Quand elle mourut, Mouche avait dix-huit ans et trois mois. Mira, qui avait cinquante-cinq ans et six mois, en eut mal au cœur. Deux jours auparavant, la petite bête sautillait encore joyeusement entre les arbres à papillons. Mais soudain, elle ne mangea plus, ni ne quitta plus son panier. Insuffisance rénale, dit le vétérinaire, et Mira accepta que l’on délivre l’animal de ses douleurs. Elle ne voulut pas abandonner sa Mouche chérie dans le cabinet du vétérinaire. La pensée seule qu’elle finisse dans un bac à ordures, lui procurait de la chair de poule.
Rentrée chez elle, elle enveloppa Mouche dans sa couverture préférée et l’enterra sous le rhododendron du jardin. Elle écrivit Repose en paix, chère Mouche, sur un panneau de bois qu’elle déposa sur la petite tombe.
Ce soir-là elle s’endormit en pleurant. Elle fut réveillée en pleine nuit par des miaulements provenant du jardin. Elle ouvrit la fenêtre, mais ne parvint pas à localiser l’endroit d’où cela provenait. Elle enfouit la tête sous l’oreiller, mais continua à entendre le chat. Elle descendit l’escalier, ouvrit la porte arrière et n’entendit plus rien. Elle se remit au lit, mais cela recommença peu après. Elle redescendit et une fois de plus le silence se fit. Eclairée par son portable, elle se dirigea vers la petite tombe.

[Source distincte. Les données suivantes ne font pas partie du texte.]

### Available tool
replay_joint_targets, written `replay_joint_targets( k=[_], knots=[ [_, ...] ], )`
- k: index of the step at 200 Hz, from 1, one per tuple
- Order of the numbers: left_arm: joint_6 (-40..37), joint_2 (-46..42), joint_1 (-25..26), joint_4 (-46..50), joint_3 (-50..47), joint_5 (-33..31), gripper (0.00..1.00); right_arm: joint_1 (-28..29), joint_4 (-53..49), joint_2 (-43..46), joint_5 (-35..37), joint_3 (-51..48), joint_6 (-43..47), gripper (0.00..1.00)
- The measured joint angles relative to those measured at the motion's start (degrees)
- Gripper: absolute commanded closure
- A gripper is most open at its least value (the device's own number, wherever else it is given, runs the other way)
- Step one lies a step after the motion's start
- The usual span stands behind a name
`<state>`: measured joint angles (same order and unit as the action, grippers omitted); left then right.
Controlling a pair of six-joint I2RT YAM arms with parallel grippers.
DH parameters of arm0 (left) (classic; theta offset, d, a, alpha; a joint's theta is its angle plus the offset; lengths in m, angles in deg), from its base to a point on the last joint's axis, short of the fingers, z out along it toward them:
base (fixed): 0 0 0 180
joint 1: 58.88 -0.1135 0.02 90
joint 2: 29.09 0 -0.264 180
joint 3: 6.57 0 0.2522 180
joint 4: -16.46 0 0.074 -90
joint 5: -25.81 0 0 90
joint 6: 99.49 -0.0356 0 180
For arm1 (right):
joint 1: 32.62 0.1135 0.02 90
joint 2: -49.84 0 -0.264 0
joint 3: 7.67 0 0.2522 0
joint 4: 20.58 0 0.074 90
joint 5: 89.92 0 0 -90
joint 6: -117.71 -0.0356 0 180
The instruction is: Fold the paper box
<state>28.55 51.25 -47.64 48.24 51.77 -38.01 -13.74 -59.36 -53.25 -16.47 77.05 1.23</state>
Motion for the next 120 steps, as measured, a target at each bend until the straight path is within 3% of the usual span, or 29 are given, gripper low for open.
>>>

Celle-ci était telle qu’elle l’avait laissée l’après-midi. Prenant froid dans sa chemise de nuit, elle se dépêcha de rentrer. A peine remise au lit, elle l’entendit à nouveau. Agacée, elle enfila ses vêtements, courut vers le jardin et déterra la couverture contenant l’animal mort. Elle brossa la terre qui la recouvrait et déposa le balluchon dans le coffre de sa voiture.

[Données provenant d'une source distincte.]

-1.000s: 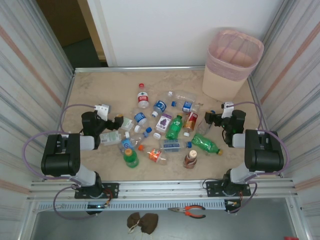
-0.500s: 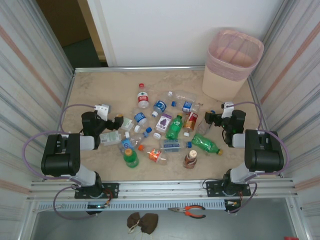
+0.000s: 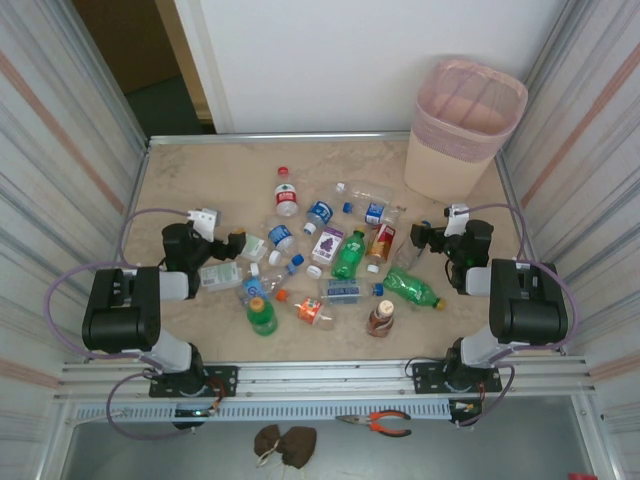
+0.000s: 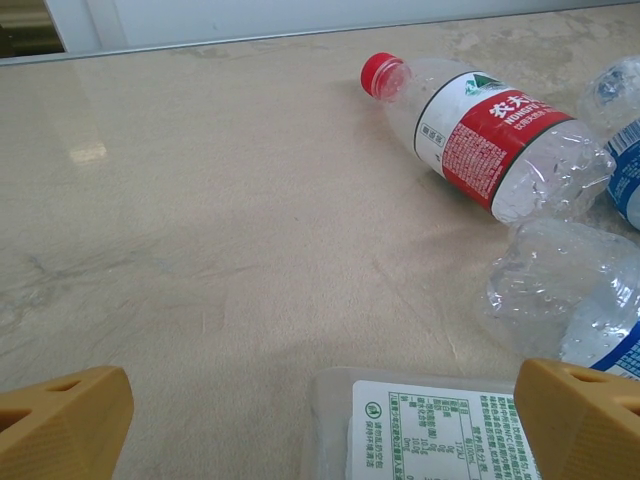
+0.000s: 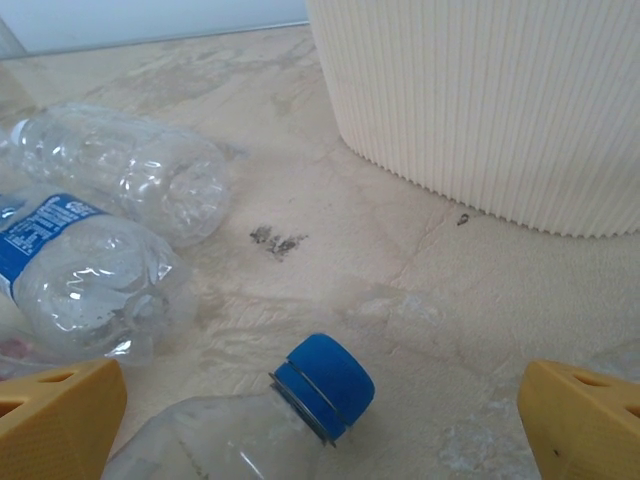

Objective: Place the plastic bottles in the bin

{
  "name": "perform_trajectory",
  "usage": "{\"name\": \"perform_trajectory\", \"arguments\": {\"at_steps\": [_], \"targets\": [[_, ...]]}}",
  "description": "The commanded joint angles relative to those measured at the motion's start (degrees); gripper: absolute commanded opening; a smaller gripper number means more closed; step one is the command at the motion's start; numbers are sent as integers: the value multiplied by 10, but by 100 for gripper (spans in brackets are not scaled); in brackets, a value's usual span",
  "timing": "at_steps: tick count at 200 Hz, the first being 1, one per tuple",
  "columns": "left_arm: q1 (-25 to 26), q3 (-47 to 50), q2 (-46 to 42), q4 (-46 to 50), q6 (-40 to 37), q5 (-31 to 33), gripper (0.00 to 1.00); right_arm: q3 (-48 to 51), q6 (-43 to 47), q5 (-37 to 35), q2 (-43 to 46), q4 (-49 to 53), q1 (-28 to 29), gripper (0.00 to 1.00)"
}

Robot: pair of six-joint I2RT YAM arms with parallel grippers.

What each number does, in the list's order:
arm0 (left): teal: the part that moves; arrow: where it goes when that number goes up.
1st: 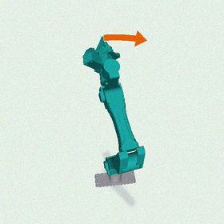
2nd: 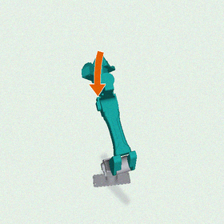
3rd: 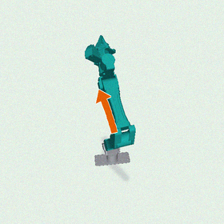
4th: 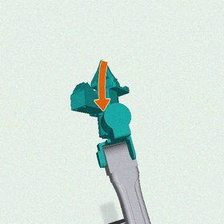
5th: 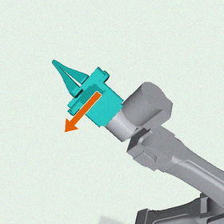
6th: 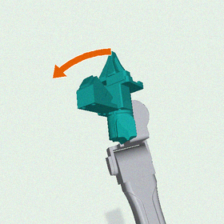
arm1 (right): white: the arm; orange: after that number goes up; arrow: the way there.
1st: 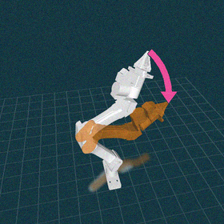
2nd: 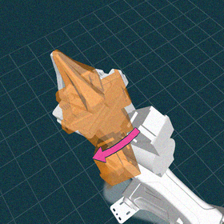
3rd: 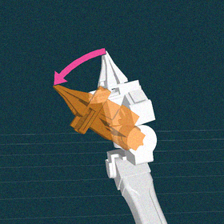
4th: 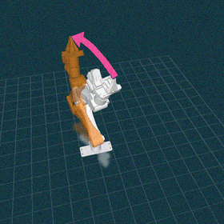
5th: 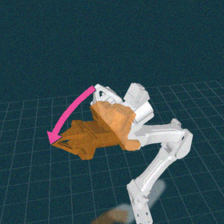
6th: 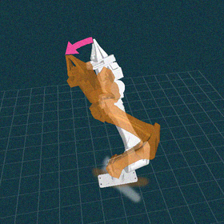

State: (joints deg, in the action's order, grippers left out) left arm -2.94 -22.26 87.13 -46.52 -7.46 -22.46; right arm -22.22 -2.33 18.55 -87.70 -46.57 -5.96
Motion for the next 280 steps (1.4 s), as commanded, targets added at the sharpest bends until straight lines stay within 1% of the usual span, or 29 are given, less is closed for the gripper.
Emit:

Le jour se levait déjà quand elle s’arrêta dans un bois au fin fond des Ardennes. Au milieu d’un espace découvert, elle creusa un trou qui avait deux fois la profondeur de celui dans son jardin. Elle y déposa Mouche avec amour, remplit le trou de pierres et couvrit le tout d’une couche de terre bien tassée. Avec peine, elle traîna un lourd tronc d’arbre sur la tombe et déposa le petit écriteau à côté. Elle s’essuya la sueur du front et reprit la route. Vers midi, elle était rentrée chez elle. Elle prit une douche bien chaude, se mit au lit et dormit jusqu’à midi le jour suivant.